#### Your assignment
The answer must be every line of the records in which the string "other" appears.

#### Data extract
—————

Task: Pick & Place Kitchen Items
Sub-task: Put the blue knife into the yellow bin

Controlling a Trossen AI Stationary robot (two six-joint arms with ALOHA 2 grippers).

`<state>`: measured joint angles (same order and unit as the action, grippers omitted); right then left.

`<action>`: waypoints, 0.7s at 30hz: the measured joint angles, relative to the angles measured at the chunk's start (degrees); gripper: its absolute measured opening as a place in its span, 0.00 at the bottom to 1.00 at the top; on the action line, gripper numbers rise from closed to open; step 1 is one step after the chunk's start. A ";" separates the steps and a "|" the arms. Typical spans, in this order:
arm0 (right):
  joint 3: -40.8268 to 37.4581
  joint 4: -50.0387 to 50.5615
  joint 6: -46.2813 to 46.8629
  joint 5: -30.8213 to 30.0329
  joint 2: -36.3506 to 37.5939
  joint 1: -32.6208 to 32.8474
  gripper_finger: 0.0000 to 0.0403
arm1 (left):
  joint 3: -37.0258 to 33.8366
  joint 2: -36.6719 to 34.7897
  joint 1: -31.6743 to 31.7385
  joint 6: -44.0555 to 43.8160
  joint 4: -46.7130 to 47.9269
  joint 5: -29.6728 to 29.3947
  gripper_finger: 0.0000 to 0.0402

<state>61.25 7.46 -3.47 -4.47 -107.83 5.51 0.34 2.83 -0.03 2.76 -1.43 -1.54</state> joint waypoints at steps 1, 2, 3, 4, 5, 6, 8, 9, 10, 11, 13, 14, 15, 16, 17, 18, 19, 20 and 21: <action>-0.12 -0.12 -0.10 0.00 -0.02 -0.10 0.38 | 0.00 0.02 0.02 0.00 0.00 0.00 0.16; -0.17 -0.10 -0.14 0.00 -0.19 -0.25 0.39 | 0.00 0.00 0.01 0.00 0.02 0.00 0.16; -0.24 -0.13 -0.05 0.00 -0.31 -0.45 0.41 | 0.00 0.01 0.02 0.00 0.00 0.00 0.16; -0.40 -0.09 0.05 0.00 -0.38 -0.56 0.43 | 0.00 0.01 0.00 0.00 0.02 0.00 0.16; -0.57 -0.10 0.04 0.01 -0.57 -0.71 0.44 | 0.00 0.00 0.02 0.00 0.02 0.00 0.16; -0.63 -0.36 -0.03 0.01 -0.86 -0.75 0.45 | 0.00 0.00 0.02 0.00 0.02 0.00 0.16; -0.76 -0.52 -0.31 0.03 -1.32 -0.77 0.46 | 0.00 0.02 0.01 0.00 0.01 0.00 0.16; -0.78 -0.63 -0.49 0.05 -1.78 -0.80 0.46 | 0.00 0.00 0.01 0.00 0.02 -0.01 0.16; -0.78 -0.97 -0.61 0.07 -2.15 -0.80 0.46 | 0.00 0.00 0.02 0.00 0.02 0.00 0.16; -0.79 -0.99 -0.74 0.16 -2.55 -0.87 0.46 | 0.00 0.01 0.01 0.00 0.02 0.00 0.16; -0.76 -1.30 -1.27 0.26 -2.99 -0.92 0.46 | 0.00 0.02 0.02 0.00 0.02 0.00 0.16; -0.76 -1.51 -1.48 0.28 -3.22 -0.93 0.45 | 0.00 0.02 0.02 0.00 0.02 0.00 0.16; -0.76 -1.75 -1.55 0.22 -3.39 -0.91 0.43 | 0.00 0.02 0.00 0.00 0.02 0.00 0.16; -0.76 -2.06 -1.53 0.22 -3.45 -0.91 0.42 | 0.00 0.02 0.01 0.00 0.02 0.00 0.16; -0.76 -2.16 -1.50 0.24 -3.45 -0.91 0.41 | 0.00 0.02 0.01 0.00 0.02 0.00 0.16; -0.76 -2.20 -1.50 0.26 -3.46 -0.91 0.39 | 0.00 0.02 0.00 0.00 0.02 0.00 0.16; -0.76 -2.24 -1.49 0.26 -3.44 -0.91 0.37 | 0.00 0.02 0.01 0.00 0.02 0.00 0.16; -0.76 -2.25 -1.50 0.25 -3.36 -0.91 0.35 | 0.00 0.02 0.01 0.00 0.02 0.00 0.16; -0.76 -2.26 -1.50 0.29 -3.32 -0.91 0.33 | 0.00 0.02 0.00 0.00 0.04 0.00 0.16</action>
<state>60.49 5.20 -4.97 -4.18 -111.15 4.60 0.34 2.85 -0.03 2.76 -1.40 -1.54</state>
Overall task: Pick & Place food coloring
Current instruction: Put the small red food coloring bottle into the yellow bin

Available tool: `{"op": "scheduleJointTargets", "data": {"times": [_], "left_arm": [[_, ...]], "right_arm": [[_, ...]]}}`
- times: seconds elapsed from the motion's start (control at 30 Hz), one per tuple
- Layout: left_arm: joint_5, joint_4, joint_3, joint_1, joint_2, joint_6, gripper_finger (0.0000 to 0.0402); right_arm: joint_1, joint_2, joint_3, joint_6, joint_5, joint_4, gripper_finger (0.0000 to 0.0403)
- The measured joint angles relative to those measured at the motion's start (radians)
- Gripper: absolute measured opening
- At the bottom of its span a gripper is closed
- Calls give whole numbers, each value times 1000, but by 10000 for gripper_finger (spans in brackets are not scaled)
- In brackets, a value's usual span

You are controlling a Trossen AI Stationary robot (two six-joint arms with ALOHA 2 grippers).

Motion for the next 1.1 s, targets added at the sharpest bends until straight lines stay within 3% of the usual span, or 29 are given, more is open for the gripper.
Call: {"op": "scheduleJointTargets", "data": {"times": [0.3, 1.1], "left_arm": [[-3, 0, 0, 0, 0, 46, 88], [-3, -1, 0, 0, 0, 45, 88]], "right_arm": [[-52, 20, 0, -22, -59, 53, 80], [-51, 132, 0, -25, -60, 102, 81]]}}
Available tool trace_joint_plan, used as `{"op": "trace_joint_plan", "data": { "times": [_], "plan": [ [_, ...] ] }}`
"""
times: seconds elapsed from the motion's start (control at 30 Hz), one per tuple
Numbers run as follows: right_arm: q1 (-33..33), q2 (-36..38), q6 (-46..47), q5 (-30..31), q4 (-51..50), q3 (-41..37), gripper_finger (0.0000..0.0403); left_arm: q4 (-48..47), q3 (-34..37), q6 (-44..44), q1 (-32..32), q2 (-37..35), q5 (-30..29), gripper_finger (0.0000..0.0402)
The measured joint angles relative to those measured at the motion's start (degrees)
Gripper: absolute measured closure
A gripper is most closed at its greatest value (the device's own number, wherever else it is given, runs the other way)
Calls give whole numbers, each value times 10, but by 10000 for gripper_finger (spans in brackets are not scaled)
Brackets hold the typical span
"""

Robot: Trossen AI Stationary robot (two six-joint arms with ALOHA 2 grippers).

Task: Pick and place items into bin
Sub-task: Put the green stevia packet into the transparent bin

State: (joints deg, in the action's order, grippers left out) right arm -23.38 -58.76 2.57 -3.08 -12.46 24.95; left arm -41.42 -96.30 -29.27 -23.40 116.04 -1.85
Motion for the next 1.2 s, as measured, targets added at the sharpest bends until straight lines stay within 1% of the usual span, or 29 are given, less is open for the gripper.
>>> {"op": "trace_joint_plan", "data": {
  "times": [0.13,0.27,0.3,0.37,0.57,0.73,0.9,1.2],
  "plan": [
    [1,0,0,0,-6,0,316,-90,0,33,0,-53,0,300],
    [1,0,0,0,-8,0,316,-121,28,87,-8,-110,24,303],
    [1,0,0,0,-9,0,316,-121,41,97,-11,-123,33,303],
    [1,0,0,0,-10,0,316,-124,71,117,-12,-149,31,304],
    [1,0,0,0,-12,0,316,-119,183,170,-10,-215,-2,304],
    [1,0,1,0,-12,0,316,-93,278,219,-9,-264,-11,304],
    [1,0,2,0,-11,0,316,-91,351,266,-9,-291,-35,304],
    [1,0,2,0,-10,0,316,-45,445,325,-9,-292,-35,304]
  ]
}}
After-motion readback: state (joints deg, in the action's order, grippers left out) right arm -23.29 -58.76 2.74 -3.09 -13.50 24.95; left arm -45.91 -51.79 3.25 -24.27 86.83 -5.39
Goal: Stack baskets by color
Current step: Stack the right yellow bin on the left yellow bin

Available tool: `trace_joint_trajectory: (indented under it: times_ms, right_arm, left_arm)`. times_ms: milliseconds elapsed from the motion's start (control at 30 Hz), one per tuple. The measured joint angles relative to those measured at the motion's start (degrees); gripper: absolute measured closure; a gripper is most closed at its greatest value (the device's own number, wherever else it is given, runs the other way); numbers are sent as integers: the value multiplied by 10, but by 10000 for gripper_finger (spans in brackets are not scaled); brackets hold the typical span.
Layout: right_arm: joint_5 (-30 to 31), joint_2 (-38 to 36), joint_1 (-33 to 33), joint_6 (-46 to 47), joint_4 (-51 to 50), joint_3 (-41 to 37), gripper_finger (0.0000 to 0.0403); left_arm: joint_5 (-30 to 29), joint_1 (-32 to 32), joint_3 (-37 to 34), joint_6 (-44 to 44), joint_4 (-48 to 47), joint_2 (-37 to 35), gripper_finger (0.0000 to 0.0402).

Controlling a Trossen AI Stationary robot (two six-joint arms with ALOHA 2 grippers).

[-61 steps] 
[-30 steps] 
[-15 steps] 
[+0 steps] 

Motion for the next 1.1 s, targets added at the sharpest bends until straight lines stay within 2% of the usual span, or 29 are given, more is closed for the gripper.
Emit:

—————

#### Answer for the task
A gripper is most closed at its greatest value (the device's own number, wherever else it is given, runs the other way)
Available tool: `trace_joint_trajectory: (indented under it: times_ms, right_arm, left_arm)`. times_ms: milliseconds elapsed from the motion's start (control at 30 Hz), one per tuple. The measured joint angles relative to those measured at the motion's start (degrees); gripper: absolute measured closure; a gripper is most closed at its greatest value (the device's own number, wherever else it is given, runs the other way); numbers are sent as integers: the value multiplied by 10, but by 10000 for gripper_finger (spans in brackets are not scaled); brackets hold the typical span.

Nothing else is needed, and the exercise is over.